• **Work order**
Which lines in the data below contain the string "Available"? Show each one.

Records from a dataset
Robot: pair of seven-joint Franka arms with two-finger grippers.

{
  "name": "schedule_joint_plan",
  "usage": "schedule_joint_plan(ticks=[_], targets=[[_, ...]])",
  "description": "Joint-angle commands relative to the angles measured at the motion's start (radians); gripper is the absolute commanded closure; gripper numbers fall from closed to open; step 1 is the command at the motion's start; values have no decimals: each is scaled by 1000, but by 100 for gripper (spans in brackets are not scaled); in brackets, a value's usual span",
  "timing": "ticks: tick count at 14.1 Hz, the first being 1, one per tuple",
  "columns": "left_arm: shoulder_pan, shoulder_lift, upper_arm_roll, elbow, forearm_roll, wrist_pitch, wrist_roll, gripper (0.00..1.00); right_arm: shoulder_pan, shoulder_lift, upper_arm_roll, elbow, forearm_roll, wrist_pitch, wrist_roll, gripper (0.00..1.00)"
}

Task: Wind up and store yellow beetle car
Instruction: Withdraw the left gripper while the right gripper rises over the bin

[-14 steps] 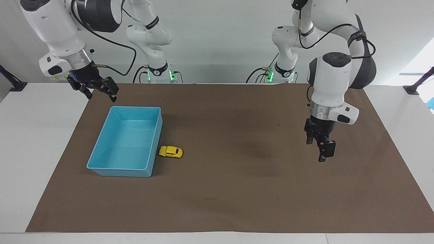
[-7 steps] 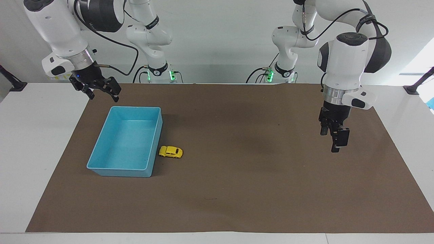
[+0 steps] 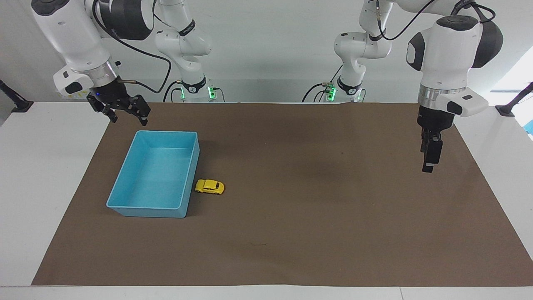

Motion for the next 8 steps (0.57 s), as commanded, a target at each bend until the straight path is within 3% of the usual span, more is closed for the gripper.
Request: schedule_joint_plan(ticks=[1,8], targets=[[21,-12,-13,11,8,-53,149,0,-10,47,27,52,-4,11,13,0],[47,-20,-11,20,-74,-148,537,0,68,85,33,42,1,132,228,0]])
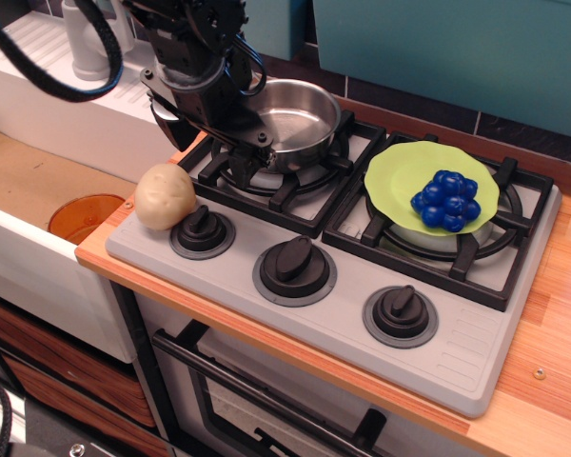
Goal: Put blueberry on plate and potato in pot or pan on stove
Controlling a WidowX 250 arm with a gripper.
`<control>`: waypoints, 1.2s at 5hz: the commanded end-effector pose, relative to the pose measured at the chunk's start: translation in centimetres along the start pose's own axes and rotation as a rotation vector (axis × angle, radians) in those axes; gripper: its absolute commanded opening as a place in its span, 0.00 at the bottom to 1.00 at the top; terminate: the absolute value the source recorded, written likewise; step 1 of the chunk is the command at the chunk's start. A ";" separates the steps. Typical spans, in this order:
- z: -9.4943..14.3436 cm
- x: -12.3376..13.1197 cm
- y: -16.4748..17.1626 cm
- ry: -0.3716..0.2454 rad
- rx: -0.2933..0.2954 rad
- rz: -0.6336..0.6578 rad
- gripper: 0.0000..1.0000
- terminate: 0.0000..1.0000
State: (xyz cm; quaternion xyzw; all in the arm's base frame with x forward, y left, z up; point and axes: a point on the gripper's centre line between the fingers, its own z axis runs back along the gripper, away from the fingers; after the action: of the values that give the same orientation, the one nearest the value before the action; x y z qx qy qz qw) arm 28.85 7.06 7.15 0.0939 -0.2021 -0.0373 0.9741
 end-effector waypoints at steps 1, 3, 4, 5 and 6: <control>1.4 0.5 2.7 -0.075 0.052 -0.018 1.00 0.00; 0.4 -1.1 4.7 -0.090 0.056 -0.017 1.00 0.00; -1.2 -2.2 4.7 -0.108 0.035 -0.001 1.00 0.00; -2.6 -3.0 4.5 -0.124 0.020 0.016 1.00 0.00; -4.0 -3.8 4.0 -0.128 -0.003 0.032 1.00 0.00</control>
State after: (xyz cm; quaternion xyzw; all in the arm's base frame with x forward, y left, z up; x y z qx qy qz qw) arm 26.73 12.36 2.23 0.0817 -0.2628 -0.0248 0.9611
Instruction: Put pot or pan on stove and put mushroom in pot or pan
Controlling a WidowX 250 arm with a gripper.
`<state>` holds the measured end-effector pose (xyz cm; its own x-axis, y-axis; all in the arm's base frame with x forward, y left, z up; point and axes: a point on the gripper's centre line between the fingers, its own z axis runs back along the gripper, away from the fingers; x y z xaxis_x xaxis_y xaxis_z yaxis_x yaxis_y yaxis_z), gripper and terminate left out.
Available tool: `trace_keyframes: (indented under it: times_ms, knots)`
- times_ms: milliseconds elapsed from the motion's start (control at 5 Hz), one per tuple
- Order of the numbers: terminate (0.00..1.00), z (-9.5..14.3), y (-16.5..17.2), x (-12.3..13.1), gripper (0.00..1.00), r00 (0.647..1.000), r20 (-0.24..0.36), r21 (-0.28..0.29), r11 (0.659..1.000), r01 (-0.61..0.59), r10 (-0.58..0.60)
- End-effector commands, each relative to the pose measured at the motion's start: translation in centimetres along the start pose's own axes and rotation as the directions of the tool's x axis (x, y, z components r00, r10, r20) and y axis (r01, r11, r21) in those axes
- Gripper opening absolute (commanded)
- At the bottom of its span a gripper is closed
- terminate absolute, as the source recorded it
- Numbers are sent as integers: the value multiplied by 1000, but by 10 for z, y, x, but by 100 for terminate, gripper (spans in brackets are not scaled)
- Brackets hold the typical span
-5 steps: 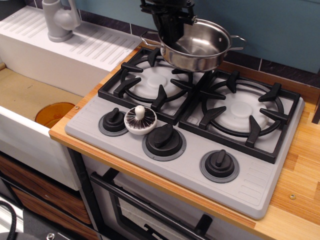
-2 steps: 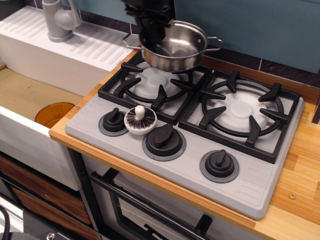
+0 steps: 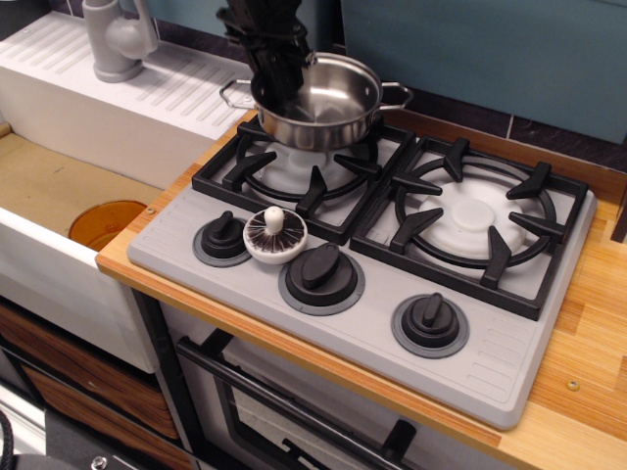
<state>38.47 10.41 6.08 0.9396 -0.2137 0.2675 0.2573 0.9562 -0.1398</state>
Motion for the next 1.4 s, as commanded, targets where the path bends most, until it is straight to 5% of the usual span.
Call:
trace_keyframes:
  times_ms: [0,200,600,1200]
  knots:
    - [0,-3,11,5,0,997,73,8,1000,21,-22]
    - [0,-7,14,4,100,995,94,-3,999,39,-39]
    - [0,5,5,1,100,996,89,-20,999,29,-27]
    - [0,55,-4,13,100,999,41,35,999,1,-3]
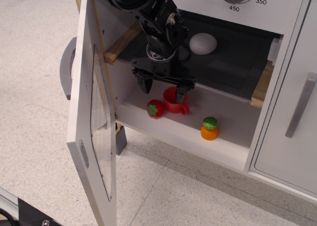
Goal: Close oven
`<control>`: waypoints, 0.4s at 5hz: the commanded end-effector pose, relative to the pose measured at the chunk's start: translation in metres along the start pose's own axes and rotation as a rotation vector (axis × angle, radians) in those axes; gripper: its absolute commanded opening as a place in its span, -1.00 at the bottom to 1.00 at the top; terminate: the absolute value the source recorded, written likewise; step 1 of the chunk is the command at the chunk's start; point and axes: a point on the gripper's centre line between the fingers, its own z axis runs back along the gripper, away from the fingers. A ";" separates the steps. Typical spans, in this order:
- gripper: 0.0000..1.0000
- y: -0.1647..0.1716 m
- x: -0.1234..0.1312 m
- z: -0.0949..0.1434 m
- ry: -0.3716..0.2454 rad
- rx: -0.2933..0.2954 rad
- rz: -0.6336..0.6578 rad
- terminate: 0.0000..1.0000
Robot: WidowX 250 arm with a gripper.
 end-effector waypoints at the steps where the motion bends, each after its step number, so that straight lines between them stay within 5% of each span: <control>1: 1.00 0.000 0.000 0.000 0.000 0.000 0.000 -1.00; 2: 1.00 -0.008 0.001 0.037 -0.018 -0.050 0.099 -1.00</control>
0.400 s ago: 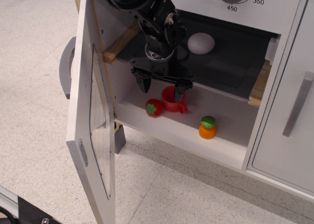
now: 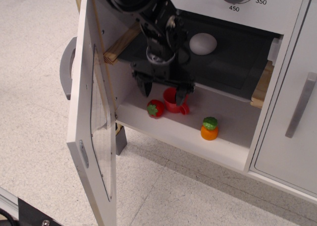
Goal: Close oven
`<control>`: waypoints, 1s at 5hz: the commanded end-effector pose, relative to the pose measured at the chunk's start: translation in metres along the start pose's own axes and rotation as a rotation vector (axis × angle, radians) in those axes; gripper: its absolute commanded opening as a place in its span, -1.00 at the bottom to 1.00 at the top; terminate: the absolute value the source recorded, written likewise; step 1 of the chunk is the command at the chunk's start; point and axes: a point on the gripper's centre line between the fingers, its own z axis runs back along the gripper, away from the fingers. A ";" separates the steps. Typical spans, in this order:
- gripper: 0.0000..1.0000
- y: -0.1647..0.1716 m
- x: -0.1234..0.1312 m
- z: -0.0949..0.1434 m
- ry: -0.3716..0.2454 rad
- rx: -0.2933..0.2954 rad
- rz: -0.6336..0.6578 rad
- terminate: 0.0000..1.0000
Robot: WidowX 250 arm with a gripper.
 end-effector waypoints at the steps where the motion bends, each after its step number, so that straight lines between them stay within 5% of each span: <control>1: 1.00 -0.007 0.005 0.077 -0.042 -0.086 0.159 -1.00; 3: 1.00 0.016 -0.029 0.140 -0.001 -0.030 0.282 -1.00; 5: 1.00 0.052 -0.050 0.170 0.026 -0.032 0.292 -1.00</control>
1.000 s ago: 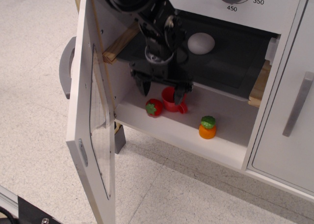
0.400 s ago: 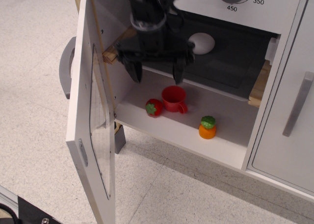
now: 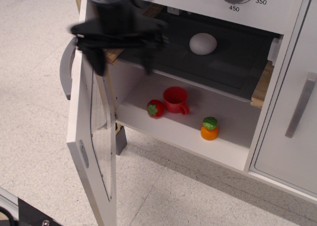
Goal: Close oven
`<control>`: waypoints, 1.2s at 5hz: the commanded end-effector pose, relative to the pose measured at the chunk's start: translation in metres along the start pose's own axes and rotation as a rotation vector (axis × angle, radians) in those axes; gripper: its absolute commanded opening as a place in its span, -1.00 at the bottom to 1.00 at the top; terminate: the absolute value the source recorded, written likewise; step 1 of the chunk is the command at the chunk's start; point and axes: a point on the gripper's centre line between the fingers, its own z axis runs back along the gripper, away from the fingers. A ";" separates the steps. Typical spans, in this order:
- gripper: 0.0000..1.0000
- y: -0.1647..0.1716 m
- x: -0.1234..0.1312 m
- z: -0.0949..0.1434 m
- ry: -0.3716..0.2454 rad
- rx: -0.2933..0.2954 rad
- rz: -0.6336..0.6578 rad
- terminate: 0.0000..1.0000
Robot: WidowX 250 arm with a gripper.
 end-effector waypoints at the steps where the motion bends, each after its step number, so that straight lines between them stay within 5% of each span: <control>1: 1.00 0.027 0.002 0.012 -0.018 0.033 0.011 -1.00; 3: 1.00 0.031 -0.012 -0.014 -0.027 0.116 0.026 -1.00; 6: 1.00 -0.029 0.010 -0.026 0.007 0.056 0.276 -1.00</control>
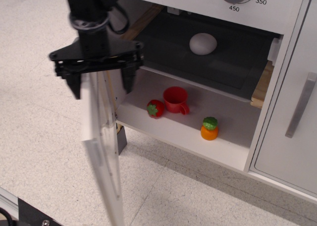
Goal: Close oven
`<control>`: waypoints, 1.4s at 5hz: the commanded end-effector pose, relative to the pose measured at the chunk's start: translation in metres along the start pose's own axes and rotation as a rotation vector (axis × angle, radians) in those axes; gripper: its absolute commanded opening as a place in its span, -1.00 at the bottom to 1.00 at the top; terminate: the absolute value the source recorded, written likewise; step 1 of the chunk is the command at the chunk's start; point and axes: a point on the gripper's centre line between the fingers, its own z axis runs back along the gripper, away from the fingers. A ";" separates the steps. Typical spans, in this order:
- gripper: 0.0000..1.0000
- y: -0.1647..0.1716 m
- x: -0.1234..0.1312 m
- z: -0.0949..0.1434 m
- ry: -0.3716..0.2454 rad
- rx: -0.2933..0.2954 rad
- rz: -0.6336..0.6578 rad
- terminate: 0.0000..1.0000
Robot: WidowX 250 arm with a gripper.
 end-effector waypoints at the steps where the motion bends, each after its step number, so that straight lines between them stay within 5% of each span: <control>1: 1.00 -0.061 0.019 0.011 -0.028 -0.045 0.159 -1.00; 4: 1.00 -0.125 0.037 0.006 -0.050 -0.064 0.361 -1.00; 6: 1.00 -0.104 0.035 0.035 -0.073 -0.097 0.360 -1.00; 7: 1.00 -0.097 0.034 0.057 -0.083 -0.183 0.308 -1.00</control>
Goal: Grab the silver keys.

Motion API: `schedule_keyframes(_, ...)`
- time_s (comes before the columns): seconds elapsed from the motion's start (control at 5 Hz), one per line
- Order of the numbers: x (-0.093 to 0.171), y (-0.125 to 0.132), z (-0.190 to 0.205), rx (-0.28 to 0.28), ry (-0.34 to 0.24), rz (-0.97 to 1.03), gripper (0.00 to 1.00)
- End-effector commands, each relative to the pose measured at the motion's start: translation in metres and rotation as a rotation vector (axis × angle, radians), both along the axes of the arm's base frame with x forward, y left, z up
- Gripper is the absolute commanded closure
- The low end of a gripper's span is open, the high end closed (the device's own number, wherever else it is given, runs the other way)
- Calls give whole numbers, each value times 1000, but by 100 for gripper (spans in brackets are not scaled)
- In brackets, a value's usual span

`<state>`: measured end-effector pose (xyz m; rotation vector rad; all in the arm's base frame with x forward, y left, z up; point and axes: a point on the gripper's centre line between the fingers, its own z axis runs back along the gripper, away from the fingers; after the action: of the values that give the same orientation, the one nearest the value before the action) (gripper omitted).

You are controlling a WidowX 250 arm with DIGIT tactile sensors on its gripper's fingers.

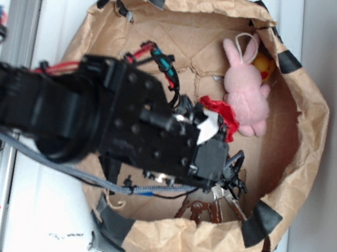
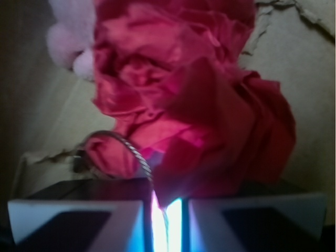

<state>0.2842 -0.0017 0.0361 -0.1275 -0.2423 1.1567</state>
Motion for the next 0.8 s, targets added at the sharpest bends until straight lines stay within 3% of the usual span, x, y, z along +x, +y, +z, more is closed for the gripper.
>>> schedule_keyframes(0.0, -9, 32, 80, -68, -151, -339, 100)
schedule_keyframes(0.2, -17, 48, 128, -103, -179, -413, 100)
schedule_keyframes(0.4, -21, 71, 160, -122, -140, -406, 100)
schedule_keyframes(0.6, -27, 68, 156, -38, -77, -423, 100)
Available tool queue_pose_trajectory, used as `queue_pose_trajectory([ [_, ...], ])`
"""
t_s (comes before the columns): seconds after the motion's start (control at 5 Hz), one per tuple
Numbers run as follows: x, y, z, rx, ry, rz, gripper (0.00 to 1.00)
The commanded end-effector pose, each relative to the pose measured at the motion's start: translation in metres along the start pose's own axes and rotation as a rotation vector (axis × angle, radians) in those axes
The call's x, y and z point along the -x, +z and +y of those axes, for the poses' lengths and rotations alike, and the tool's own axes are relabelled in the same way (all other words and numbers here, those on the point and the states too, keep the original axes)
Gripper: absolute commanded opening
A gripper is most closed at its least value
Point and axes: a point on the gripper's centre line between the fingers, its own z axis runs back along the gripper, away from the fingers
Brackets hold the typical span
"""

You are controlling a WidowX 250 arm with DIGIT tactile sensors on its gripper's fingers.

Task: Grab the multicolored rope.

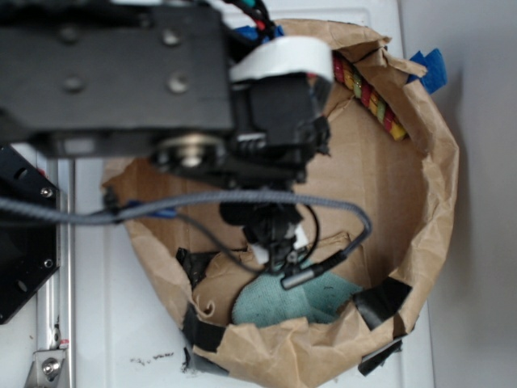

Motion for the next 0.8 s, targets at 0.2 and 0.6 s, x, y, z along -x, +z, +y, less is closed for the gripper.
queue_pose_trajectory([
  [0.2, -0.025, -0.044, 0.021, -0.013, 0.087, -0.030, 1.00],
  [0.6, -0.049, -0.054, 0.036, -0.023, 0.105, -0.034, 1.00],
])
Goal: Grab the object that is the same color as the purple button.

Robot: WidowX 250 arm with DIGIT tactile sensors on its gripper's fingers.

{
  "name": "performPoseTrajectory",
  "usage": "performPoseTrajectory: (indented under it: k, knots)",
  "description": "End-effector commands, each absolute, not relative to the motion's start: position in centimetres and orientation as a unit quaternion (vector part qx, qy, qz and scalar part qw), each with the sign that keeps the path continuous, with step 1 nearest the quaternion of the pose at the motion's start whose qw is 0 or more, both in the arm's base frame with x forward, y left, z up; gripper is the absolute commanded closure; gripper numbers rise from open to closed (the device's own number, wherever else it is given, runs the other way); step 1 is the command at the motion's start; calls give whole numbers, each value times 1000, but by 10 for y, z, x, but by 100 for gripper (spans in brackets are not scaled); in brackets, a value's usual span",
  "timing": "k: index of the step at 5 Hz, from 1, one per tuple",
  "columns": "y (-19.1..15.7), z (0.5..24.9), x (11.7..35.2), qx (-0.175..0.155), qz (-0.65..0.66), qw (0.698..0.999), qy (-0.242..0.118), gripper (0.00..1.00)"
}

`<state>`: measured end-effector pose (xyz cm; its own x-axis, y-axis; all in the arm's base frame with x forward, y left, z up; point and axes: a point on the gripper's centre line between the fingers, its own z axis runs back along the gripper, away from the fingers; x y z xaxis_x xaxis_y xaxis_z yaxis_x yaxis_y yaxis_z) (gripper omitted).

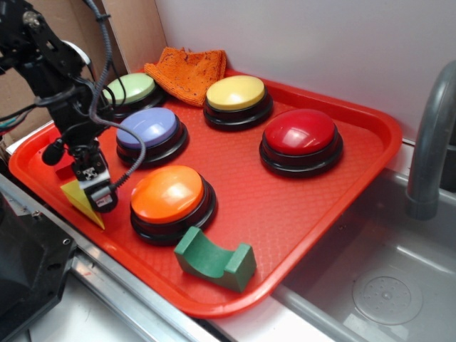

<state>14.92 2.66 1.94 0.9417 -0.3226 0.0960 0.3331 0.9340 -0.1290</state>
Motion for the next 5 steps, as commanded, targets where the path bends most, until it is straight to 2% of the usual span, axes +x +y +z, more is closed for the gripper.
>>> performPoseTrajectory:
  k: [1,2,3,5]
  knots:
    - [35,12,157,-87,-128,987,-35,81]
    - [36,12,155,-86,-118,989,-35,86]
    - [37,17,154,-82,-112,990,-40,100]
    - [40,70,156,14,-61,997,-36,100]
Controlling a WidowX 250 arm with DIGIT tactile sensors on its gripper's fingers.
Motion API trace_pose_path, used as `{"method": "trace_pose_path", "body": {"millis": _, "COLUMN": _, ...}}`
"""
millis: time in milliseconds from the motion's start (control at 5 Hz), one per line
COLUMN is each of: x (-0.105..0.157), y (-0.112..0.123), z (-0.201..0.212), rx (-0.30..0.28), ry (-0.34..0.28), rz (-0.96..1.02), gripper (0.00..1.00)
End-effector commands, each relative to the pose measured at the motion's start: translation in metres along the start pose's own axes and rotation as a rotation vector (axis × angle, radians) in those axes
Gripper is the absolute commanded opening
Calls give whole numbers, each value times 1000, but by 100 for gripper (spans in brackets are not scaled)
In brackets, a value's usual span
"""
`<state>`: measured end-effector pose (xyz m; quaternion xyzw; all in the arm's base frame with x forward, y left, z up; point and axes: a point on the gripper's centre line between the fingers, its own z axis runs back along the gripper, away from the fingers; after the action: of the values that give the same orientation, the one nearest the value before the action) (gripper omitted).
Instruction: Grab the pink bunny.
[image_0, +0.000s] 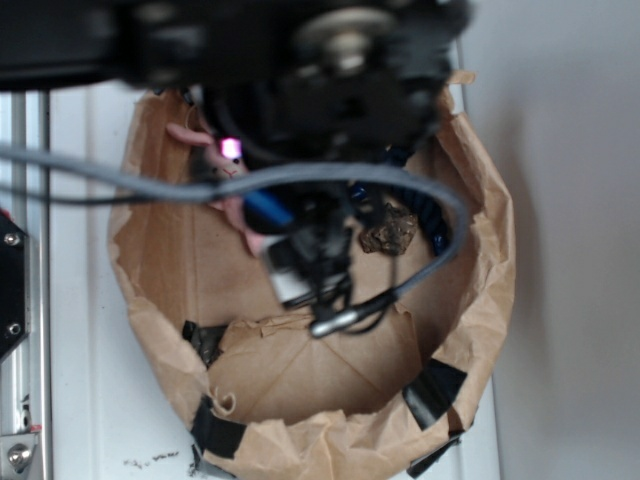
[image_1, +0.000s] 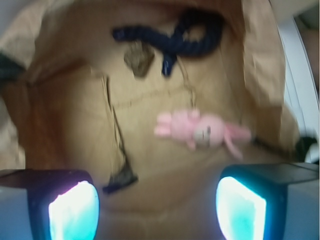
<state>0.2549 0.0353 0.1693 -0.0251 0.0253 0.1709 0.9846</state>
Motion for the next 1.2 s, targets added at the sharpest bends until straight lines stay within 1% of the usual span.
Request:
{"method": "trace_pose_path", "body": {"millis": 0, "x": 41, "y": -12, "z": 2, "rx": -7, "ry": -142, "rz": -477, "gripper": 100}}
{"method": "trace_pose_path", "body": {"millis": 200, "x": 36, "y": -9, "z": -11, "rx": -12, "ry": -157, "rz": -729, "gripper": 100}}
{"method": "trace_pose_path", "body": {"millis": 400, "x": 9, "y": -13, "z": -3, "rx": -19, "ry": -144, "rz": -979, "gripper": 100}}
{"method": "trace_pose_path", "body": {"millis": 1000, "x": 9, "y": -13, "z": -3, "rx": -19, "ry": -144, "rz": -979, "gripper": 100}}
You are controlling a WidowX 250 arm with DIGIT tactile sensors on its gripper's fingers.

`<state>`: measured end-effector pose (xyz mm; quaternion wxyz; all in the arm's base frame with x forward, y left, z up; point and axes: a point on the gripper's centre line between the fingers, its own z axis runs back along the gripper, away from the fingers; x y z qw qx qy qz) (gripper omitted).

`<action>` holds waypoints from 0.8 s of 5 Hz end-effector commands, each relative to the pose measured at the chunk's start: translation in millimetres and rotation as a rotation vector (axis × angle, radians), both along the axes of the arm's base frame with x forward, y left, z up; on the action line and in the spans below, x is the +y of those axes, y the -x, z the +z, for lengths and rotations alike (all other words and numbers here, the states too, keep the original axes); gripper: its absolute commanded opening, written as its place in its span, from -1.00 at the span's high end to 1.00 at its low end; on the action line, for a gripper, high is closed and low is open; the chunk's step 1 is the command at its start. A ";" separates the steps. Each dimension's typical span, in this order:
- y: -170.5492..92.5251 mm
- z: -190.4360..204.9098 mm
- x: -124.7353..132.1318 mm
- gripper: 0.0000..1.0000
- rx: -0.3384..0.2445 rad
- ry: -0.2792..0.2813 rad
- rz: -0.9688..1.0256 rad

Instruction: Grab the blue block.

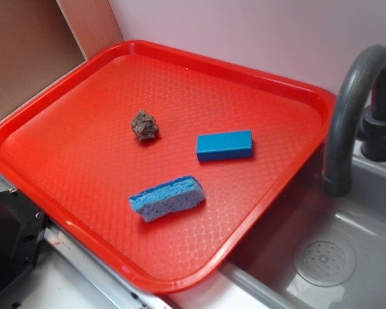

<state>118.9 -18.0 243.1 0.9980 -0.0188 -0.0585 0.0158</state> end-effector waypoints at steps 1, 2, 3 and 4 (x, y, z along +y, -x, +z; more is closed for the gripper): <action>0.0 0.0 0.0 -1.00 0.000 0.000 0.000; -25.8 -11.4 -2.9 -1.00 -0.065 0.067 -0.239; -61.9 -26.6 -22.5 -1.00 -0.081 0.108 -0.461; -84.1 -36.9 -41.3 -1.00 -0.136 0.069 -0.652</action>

• **Output for this task**
Available tool: `trace_keyframes: (indented under it: times_ms, knots)`
Available tool queue_pose_trajectory, used as `queue_pose_trajectory([ [_, ...], ])`

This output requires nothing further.